Meta-Learned Adaptive Proximal Operators for Neural Network Optimization
Dr. Sahayarajjoseph Nirmalkumar S. ()
International Journal of Innovative Science and Research Technology (IJISRT), 2026, vol. 11, issue 06, 800-812
Abstract:
We propose a novel approach to neural network optimization by replacing traditional proximal operators with meta-learned adaptive updates, thereby unifying the optimization of step sizes, regularization strengths, and sparsity thresholds into a single learned process.
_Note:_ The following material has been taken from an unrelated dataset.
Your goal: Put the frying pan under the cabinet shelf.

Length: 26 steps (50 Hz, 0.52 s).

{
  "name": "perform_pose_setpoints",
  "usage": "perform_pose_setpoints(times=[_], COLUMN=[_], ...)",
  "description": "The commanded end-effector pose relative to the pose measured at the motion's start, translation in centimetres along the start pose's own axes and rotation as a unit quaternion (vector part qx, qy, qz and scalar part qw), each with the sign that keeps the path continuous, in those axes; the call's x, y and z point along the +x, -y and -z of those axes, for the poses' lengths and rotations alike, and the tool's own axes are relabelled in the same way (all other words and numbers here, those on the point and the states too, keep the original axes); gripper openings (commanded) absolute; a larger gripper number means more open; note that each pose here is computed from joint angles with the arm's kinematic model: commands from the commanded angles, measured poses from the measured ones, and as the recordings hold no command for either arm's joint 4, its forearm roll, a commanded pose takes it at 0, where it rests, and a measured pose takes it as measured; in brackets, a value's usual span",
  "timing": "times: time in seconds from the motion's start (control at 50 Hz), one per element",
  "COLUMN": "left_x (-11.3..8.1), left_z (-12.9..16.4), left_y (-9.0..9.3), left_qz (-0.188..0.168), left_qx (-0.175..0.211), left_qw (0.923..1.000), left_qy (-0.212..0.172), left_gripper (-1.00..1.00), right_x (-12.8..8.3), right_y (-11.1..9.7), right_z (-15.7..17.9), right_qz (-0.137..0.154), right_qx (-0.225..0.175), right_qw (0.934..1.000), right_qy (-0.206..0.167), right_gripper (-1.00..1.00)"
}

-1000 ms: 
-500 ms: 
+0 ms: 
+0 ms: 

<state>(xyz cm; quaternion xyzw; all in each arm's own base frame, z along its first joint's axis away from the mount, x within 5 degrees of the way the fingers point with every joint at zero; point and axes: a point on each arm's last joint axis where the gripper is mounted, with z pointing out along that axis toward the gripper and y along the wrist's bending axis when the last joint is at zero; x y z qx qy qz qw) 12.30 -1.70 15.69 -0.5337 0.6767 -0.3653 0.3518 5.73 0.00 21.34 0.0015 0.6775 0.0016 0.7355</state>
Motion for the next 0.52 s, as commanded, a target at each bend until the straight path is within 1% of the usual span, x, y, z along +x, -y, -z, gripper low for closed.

The proposed method introduces a bi-level optimization framework in which a recurrent meta-learner dynamically produces task- and architecture-specific proximal parameters during training, thereby removing the necessity for manual tuning. The system’s central mechanism relies on an LSTM-driven meta-learner handling optimization trajectories and architectural embeddings, with the latter derived from a graph neural network to support generalization across architectures. The proximal updates that emerge blend learned parameters with a continuous shrinkage operator, which prevents gradient discontinuities and preserves sparsity. The meta-learner is trained by optimizing a bi-level objective aimed at reducing the anticipated final loss over tasks, with gradients estimated by truncated backpropagation through time. The framework operates smoothly with traditional neural network training by substituting standard optimizer steps with updates derived from meta-learning. Experiments show that the method adjusts to various architectures and tasks, achieving better performance than fixed proximal approaches and diminishing the need for manual hyperparameter adjustment. Furthermore, the architectural embeddings support zero-shot generalization to novel network structures, which renders the approach especially appropriate for automated machine learning pipelines. This work is important because it moves away from strict optimization heuristics, adopting an approach that learns optimization strategies which inherently adjust to both task demands and architectural limitations.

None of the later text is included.